SINGAPORE: Singapore’s exports in November unexpectedly jumped, thanks to a sharp rise in shipments of pharmaceuticals as well as overall increases in sales to the European Union and China, but analysts say it’s too early to call a turn for the stressed trade sector.
Non-oil domestic exports (NODX) rose 11.5% last month from a year earlier, the trade agency International Enterprise Singapore said in a statement on Friday, blowing past the 3.0 drop predicted by economists in a Reuters survey While the data suggests the risk of the economy slipping into recession has diminished, the underlying picture is not very rosy, says Vishnu Varathan, senior economist for Mizuho Bank.

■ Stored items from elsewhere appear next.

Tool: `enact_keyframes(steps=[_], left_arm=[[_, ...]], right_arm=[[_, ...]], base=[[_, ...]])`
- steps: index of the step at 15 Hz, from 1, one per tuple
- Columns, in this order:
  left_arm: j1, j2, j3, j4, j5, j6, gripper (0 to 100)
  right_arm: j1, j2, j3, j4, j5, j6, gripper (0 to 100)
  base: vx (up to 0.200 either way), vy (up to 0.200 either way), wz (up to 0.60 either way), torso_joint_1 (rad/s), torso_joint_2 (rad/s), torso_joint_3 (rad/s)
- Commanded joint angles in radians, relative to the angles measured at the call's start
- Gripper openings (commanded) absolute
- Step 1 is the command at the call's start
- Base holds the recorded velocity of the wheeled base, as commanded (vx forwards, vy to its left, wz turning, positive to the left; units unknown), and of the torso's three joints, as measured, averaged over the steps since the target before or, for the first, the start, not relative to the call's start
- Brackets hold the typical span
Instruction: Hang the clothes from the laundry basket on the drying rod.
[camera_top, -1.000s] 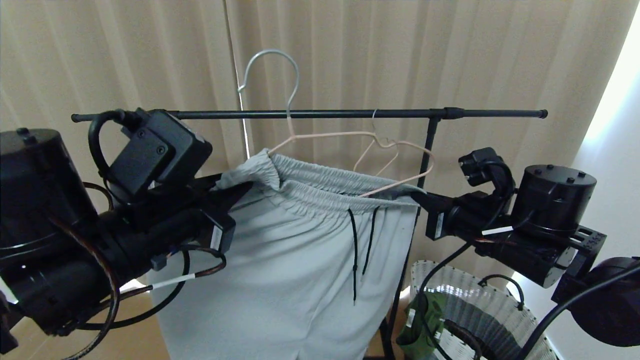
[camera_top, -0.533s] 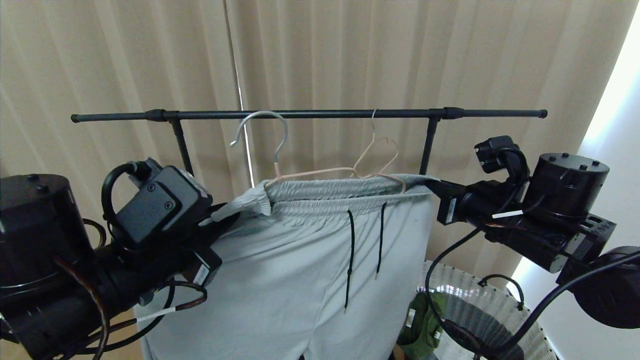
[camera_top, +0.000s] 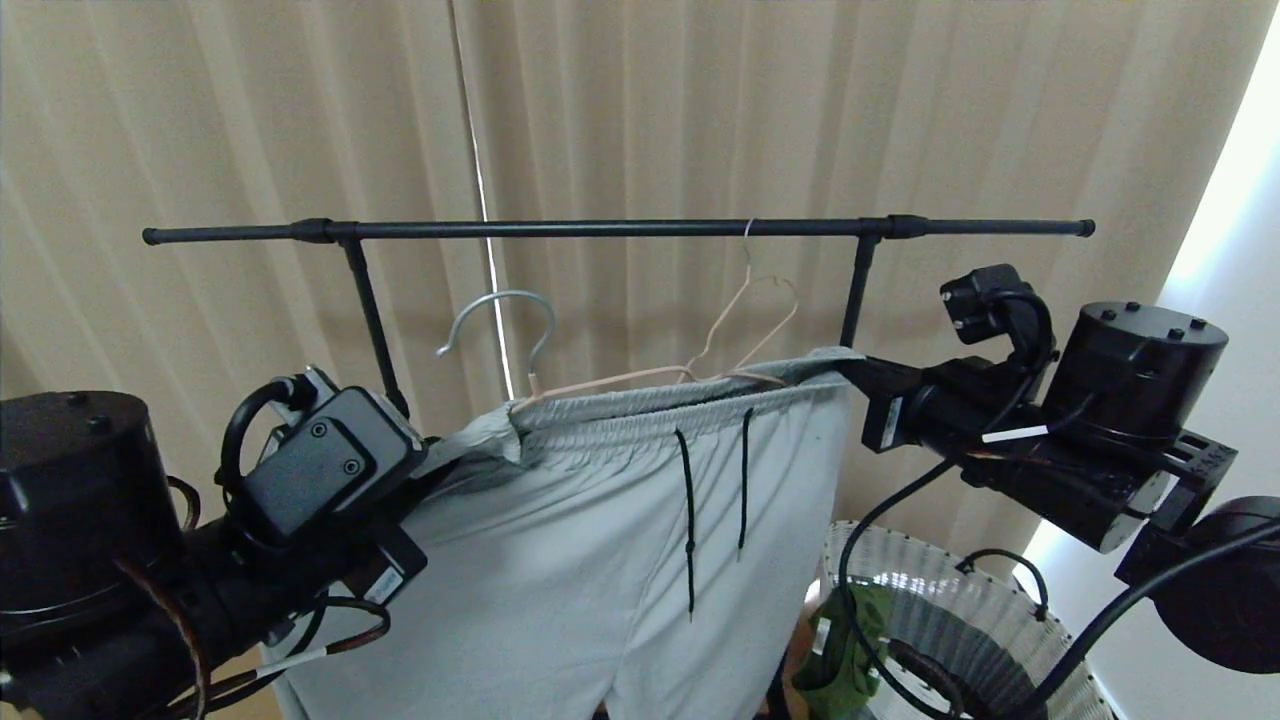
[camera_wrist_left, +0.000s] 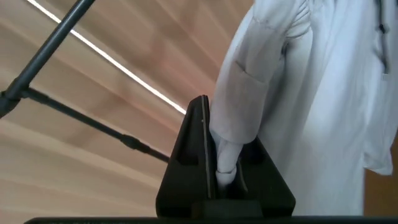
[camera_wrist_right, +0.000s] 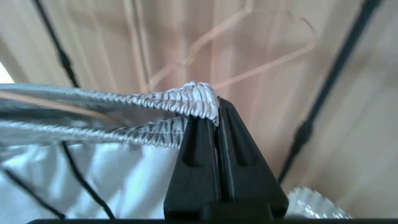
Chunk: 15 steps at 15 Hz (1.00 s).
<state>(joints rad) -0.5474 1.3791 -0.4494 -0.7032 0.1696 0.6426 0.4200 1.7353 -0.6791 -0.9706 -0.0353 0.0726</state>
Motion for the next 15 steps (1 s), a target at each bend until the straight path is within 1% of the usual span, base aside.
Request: enact_keyframes(steps=[1,3,4,5,6,7,9,11,12,13,15], left_arm=[[0.003,0.024,0.005,0.001,0.001,0.0,0],[0.003,0.04,-0.003,0.001,0.008,0.0,0],[0.003,0.043,-0.005,0.001,0.013,0.0,0],[0.003,0.054,-0.012,-0.002,0.053,0.0,0],[0.003,0.06,-0.015,-0.002,0.071,0.0,0],[0.003,0.064,-0.022,-0.002,0.076,-0.001,0],[0.003,0.069,-0.035,-0.002,0.085,-0.001,0],[0.003,0.084,-0.054,-0.004,0.114,-0.006,0],[0.003,0.093,-0.065,-0.004,0.13,-0.011,0],[0.003,0.097,-0.066,-0.006,0.13,-0.014,0],[0.003,0.101,-0.068,-0.006,0.13,-0.021,0]], right_arm=[[0.042,-0.017,-0.002,-0.007,0.002,0.0,0],[0.118,-0.02,0.006,-0.043,0.002,0.0,0],[0.126,-0.02,0.007,-0.046,0.002,0.0,0],[0.146,-0.025,0.024,-0.046,0.002,0.0,0],[0.16,-0.03,0.036,-0.046,0.002,0.0,0],[0.169,-0.042,0.052,-0.046,0.002,0.0,100],[0.191,-0.066,0.081,-0.048,0.0,0.0,100],[0.194,-0.079,0.125,-0.048,-0.001,-0.016,100],[0.192,-0.086,0.156,-0.049,-0.001,-0.065,100],[0.192,-0.088,0.162,-0.051,-0.001,-0.079,100],[0.189,-0.106,0.196,-0.079,0.0,-0.145,100]], base=[[0.0,0.0,0.0,0.0,0.0,0.0],[0.0,0.0,0.0,0.0,0.0,0.0],[0.0,0.0,0.0,0.0,0.0,0.0],[0.0,0.0,0.0,0.0,0.0,0.0],[0.0,0.0,0.0,0.0,0.0,0.0],[0.0,0.0,0.0,0.0,0.0,0.0],[0.0,0.0,0.0,0.0,0.0,0.0],[0.0,0.0,0.0,0.0,0.0,0.0],[0.0,0.0,0.0,0.0,0.0,0.0],[0.0,0.0,0.0,0.0,0.0,0.0],[0.0,0.0,0.0,0.0,0.0,0.0]])
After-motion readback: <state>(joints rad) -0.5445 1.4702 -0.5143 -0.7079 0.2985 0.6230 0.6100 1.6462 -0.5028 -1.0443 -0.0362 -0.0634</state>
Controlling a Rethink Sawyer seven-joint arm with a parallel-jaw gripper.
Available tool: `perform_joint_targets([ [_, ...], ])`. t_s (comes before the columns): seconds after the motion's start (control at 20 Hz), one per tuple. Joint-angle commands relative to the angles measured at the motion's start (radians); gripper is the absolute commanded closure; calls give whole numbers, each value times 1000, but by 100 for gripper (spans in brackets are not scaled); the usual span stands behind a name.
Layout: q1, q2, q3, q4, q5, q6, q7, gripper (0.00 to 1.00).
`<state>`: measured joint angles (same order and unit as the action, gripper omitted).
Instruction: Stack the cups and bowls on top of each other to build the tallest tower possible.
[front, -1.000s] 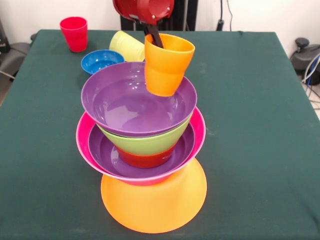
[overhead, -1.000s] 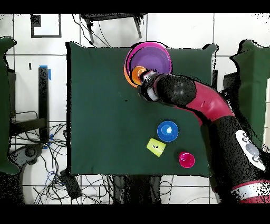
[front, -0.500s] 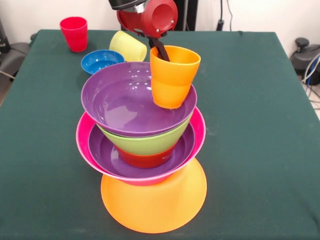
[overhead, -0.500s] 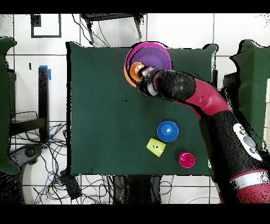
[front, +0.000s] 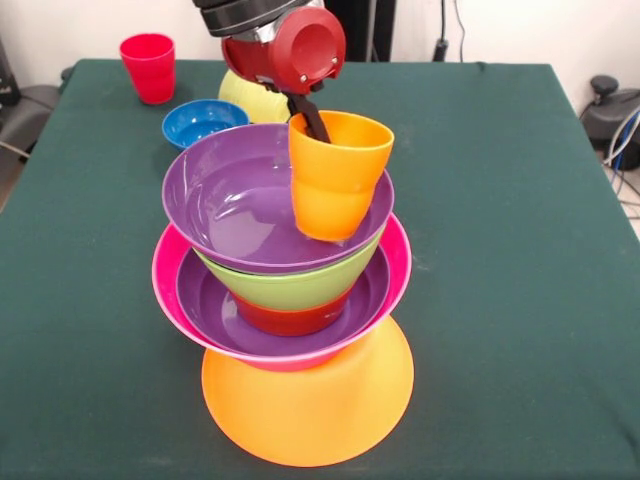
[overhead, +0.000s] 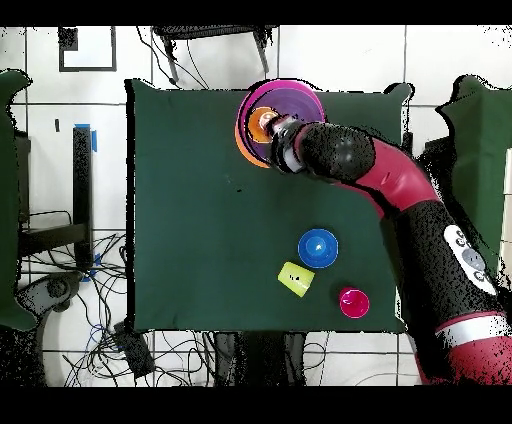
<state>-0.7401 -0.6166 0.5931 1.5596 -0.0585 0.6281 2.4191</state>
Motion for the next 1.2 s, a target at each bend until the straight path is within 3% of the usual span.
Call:
perform_joint_targets([
  [0.05, 8, 49, 38, -70, -80, 33, -191, 100],
  [0.65, -50, -10, 51, 61, -121, 21, -179, 100],
  [1.2, -72, -33, 69, 94, -135, 32, -166, 100],
])
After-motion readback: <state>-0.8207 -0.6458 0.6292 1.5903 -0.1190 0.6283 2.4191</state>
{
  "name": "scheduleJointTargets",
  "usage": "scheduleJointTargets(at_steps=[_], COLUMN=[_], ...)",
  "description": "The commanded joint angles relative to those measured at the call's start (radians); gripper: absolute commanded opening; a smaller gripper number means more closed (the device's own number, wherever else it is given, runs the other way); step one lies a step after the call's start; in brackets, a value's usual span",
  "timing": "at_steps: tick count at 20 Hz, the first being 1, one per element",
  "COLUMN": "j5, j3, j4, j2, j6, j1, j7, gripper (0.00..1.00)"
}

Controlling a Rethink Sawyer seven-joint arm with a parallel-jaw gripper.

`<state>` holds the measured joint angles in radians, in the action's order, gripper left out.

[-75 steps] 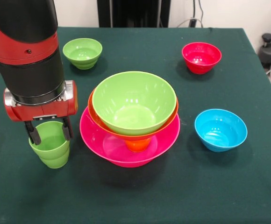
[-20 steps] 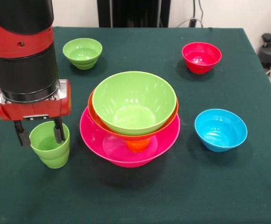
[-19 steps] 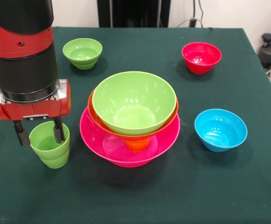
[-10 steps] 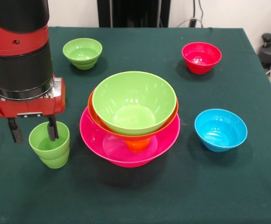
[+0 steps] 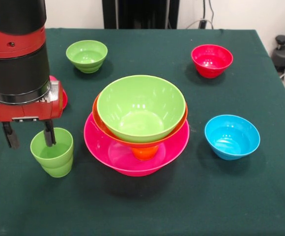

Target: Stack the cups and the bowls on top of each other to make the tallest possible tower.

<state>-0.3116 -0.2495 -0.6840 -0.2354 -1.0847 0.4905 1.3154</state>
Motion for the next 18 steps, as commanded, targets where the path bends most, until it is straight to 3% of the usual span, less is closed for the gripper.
scheduleJointTargets(at_steps=[1, 18], j5=[-0.041, -0.04], j3=[-0.005, 0.016], j4=[-0.13, -0.186], j2=[0.012, 0.008], j6=[0.066, 0.1], j1=[-0.01, -0.021], j7=[-0.047, -0.019], gripper=[1.0, 1.0])
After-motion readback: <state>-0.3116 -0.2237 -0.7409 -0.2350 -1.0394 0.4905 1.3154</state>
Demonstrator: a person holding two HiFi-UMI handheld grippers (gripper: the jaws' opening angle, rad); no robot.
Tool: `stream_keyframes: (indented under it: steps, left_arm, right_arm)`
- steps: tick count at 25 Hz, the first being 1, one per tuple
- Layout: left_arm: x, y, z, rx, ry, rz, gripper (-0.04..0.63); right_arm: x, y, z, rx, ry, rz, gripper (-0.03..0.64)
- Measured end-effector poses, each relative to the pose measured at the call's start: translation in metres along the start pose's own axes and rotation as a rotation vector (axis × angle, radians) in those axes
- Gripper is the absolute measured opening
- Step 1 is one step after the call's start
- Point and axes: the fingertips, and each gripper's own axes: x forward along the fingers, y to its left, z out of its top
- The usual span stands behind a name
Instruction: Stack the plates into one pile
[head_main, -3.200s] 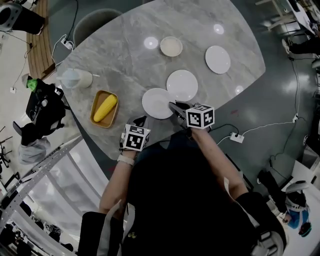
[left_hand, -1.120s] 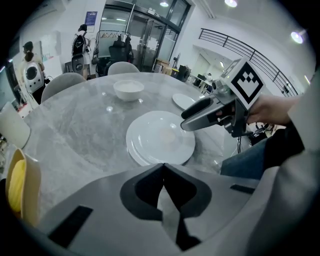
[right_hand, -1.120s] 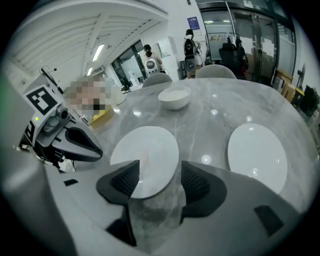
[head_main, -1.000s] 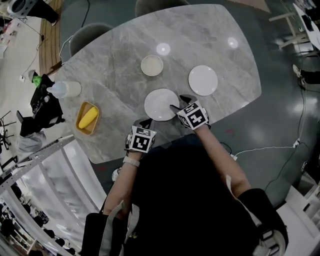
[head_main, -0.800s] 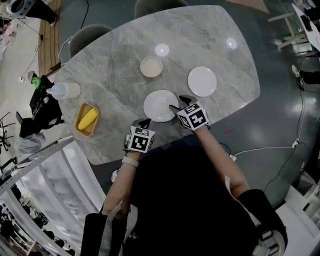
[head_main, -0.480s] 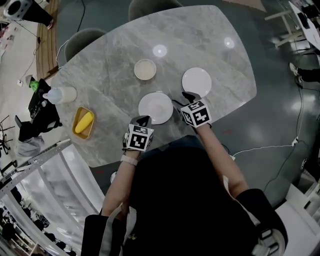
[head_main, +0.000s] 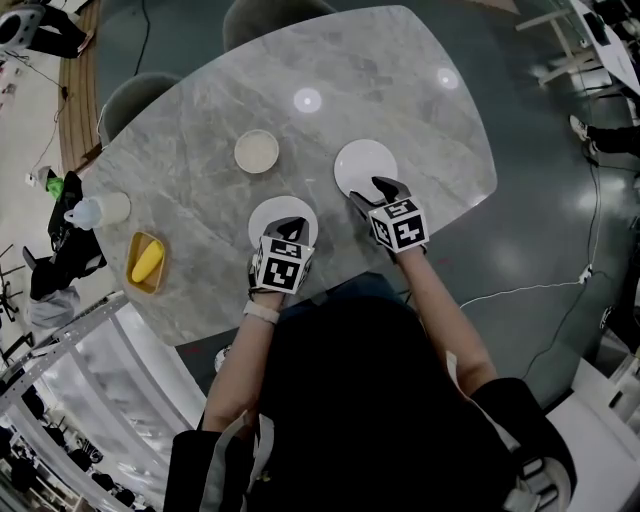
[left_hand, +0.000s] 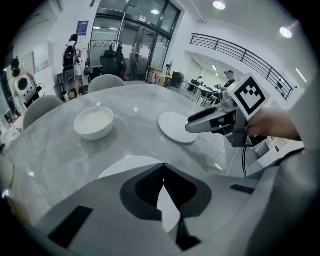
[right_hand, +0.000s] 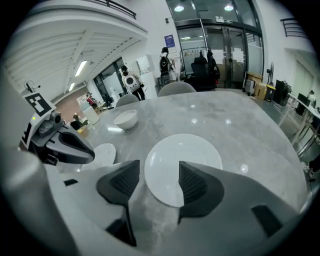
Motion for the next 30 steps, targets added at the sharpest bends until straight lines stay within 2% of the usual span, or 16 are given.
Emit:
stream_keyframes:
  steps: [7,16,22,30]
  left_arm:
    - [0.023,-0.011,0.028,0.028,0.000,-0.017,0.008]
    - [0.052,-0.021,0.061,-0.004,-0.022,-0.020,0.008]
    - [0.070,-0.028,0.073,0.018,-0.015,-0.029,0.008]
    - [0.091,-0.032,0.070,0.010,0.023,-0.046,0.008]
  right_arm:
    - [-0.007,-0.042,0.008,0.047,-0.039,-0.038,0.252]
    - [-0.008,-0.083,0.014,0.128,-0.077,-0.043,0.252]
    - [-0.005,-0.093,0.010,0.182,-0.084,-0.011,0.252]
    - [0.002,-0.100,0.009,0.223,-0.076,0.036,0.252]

“The bigger picture is that I think exports remain quite subdued and correspondingly industrial production and in Singapore’s case, manufacturing, remains very weak,” he says.
The November exports got a boost from shipments of pharmaceuticals, which can swing sharply from month to month. Pharmaceuticals exports jumped 44.8% in November from a year earlier, after sliding 47% in October.
Support from a weaker Singapore dollar and a low-base comparison from a year earlier, also contributed to the strong exports, said Trinh Nguyen, senior economist at French investment bank Natixis SA in Hong Kong.
“The big question is whether this signals a turnaround for Singapore’s exports and we think that it is too early to rejoice,” Nguyen says. The Singapore dollar hit a seven-year low of 1.4481 per US dollar on Thursday and stood at 1.4431 yesterday.
That drop came after the US Federal Reserve raised interest rates and signaled a faster pace of rate increases in 2017, as policymakers prepared for to the incoming administration’s promises of tax cuts, fiscal spending and deregulation.
There is room for the Singapore dollar’s nominal effective exchange rate to move lower within the policy band set by the Monetary Authority of Singapore (MAS), Nguyen said.